A recent trip to Argentina threw up an interesting case: a ‘journalist’ who didn’t want to be filmed.

I will explain. In Argentina on assignment, I was doing a feature on a high-altitude train that inches into the Andes in the north of the country, El Tren a las Nubes, the train to the clouds. It grinds its way up so high that you have the sense of scratching the belly of the sky: a nice tourist jaunt, nothing contentious.

While filming some of the passengers in my cabin, I pointed the camera at a group of 20-somethings sitting and taking pictures out the window, one of them a blonde woman speaking English with a London accent. The framing was good, with her taking snaps out the window of the barren, dusty landscape that crawled by. A couple of seconds of video of her in silhouette, I thought, and maybe approach her later on to see if she could say a few words about her experience of the trip. So far so run-of-the-mill.

Then a guy she was with got up and told me she didn’t want to be filmed. I thought that was odd, because she hadn’t actually said anything to him at all. If she had a problem, why didn’t she just tell me herself? But what the hell, I thought. Maybe she didn’t want a husband or father to know she was on the train. She probably had her reasons. I grimaced, bemused, but shot around her without any problems. The rest of the carriage was happy to be filmed.

Later, I went to the restaurant car to get some pics of that wagon. The group with the English girl was there, but it was easy enough to shoot around them, so I did. I was amused to see the guy who had spoken to me get up and stand next to the table, but bent over so his backside was deliberately always placed between my camera and the blonde woman.

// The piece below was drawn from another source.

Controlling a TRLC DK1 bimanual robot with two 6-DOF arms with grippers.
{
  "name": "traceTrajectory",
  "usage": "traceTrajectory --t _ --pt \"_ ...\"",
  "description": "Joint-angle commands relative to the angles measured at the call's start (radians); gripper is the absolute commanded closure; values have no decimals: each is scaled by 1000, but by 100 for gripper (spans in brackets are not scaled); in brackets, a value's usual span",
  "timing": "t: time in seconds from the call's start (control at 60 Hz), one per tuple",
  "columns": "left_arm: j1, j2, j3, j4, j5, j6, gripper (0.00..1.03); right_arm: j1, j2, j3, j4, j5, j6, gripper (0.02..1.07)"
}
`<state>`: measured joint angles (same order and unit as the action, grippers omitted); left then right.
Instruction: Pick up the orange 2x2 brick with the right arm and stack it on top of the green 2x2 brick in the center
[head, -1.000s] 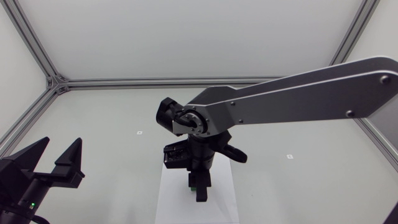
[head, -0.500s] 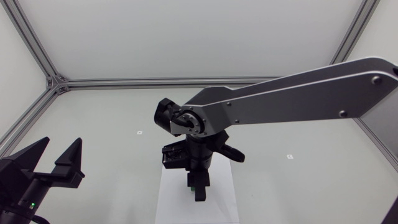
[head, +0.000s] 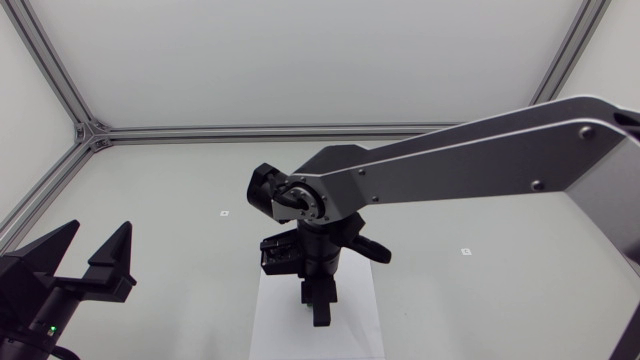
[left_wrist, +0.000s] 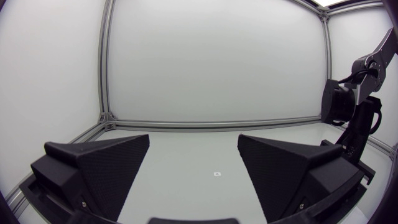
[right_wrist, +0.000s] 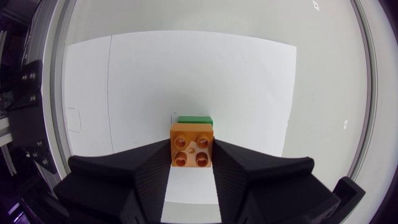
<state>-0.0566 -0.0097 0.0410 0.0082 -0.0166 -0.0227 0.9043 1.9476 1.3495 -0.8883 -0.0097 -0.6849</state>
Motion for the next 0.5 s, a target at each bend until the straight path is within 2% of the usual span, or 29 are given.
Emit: traceTrajectory --t 0.0,0.483 --pt "-8 -3 -41 -11 3 6 4 4 31 17 -15 5 -19 101" --pt "-8 -3 -41 -11 3 6 4 4 45 27 -11 8 -15 101"
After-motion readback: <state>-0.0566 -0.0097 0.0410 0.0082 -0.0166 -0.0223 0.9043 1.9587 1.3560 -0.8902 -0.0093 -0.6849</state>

Not the most flattering of compositions, mate. Another in the group, a brunette, lifted herself up and stormed towards me saying the blonde DID NOT WANT TO BE FILMED. I laughed, and said I wasn’t filming her. I also showed the brunette the screen on my camera to prove I was framing the shots to avoid her shy little friend. "That girl is also in our group. You can’t film her either," the brunette snapped, when she saw my camera was catching a girl eating alone at a separate table.

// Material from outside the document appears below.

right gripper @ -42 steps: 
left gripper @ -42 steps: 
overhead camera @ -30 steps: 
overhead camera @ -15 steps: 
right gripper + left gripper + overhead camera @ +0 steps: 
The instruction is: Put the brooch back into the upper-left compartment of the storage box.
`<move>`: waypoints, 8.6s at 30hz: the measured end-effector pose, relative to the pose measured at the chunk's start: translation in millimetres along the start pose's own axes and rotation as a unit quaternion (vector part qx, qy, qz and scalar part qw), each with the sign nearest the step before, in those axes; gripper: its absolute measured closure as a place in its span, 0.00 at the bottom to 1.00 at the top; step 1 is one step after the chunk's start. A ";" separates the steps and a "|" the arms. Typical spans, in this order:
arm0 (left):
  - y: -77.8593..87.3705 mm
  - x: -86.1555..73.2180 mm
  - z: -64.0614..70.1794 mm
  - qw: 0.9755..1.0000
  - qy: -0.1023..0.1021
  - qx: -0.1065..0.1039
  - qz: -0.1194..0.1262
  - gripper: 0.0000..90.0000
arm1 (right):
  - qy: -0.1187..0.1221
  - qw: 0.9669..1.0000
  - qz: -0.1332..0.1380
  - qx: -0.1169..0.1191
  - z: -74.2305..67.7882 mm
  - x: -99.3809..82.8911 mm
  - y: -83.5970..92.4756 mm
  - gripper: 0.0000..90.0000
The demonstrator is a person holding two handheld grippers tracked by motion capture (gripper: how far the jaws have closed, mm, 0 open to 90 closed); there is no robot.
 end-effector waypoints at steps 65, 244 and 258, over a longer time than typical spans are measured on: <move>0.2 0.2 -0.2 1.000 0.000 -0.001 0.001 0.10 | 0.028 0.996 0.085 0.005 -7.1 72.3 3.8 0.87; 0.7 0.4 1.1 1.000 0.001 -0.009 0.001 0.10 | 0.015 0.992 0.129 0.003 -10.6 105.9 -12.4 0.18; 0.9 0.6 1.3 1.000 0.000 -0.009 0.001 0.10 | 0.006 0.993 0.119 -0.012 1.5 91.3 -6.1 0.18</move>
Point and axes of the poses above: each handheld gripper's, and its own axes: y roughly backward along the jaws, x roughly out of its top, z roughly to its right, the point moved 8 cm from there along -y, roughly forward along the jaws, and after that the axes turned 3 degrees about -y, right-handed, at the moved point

I explained I couldn’t very well know that, nor know that the whole group was camera-shy. "She’s part of our project. We don’t want any of us filmed, " the brunette huffed.

Um, and what "project" is that? I asked, journalistic curiosity now piqued. Missionaries? Diplomats? Definitely not a corporate set.  An aid group? She refused to answer. And at that point, the train manager came up and urged me out of the dining car.  I shrugged, and left. But by now my little reporter alert bell was ringing.  The group had made themselves suspicious.

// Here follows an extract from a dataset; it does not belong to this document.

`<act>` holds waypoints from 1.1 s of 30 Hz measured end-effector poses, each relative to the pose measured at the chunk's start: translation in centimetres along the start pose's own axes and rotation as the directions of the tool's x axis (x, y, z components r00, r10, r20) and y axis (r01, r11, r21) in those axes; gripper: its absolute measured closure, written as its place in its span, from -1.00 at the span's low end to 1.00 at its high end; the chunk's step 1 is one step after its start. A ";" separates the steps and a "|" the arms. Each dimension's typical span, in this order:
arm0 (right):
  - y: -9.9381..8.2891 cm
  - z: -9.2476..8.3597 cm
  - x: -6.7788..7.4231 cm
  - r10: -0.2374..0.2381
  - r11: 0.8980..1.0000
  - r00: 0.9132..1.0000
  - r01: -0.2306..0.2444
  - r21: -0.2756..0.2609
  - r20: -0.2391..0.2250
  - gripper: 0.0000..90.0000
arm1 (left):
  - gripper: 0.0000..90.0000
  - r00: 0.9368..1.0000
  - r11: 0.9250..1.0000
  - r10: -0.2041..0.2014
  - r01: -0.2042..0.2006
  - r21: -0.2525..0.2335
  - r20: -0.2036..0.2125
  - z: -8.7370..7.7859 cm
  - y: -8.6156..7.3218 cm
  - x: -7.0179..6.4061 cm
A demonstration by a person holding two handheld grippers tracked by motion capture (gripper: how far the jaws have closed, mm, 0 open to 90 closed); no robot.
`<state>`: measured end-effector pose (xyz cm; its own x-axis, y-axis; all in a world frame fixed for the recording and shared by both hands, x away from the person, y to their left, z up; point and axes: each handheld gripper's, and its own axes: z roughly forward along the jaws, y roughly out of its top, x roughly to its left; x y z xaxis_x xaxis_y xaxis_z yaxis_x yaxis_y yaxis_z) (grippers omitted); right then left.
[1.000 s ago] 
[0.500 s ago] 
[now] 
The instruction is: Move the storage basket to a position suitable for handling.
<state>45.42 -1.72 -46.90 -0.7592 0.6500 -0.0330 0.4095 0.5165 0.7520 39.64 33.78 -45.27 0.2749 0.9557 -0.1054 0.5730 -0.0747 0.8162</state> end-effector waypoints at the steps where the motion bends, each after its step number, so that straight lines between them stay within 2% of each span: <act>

I asked a member of the train staff about the blonde woman. She laughed. "That’s Lady Gabriella, she’s like the cousin of Lady Diana or something.  From a big family," she said. Ah. Well that explained that. A minor aristocrat used to dealing with British tabloids, so probably a skewed idea of what most journalists do.  London paranoia packed in her bags.

 So fair enough, perhaps. But, no. When I got back to the hotel, I thought I’d check a few things about the railway on the internet, and decided to look up this “Lady Gabriella”. It turns out the 27-year-old’s full name is Gabriella Marina Alexandra Ophelia Windsor, though thankfully she prefers to go by the simpler Ella Windsor. The daughter of Prince Michael of Kent, and 30th in line to the British throne.  Not a minor aristocrat, a minor royal, in fact.

What really got my attention though, and piqued my temper, was that she styled herself as a journalist! Really.

There are freelance articles to prove it, on her website.  One about her opinions on American food ("American food is overrated, unhealthy and revolting"), another about a fashion excursion in Paris (Valentino is a family friend, she so helpfully informs less well-connected readers), another about a TV crew filming meerkat mating habits in the Kalahari Desert ("They can all be as cute as they are calculating, as intent on feeding scorpions to pups as plotting the next illicit affair the meerkats, that is, not the TV guys). The list of purchasers of her articles even includes one of those British tabloids the blue-bloods profess to despise.

So: a minor royal, and a bloody cheeky one at that.  Not only does she aspire to be a member of the Fourth Estate. She seeks to deny fellow members the right to go about their job. As it turns out, the photographer I was working with, who went about his business separately, ended up with some snaps of her anyway. And I think the results are quite flattering, in the end for both her Ladyship and the llama.